= Smackover-Norphlet School District =

School district in Arkansas

Smackover-Norphlet School District No. 39 (SNSD), formerly Smackover School District 39, is a school district based in Smackover, Arkansas. It has territory in Union County, Ouachita County, and Columbia County.

The district serves Smackover, Norphlet, Calion, Louann, and Mount Holly.

==History==
On July 1, 2004 the Mount Holly School District was consolidated into the Smackover district.

On May 8, 2014 the Arkansas Board of Education (ABE) approved the merger of the Norphlet School District into the Smackover School District, effective July 1, 2014, forming the Smackover-Norphlet School District.
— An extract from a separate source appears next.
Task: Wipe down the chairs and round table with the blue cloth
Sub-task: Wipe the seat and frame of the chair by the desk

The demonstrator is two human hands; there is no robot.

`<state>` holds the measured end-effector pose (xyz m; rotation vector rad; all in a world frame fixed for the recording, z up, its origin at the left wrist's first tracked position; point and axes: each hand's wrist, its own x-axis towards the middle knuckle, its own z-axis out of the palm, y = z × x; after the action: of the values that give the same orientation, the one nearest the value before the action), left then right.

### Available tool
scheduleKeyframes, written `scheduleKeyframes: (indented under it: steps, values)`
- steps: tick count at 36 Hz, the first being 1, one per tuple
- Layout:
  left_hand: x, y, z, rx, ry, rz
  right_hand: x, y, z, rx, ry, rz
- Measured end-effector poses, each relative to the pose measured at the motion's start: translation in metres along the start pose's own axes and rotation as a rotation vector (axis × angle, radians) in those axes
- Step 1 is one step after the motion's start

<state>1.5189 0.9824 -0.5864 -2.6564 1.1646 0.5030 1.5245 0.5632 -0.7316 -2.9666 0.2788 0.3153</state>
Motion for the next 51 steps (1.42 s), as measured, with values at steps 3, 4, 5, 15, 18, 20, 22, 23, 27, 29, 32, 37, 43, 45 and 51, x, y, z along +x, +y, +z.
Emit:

In June 2018 superintendent Dave Wilcox resigned and was replaced by John Gross.

== Schools ==
Secondary:
- Smackover High School
- Norphlet Middle School

Primary:
- Smackover Elementary
  - The main school building was built in 1993 while the enrichment building was built in 1980. Circa 2005 the school had 395 students and 23 teachers.
- Norphlet Elementary School

Preschool:
- Smackover Preschool

Former schools:
- After the 2014 merger the original Norphlet Elementary and Norphlet High School (secondary for middle and high school) remained as-is, but for the 2015-2016 school year and beyond the former Norphlet High became a middle school for the entire district while Smackover High became the senior high school for the entire district.
- Mt. Holly Elementary School (acquired in 2004). The Smackover District asked for permission from the Arkansas Board of Education to close the school, as it was classified as an isolated rural area school; it received permission from the ABE in 2006.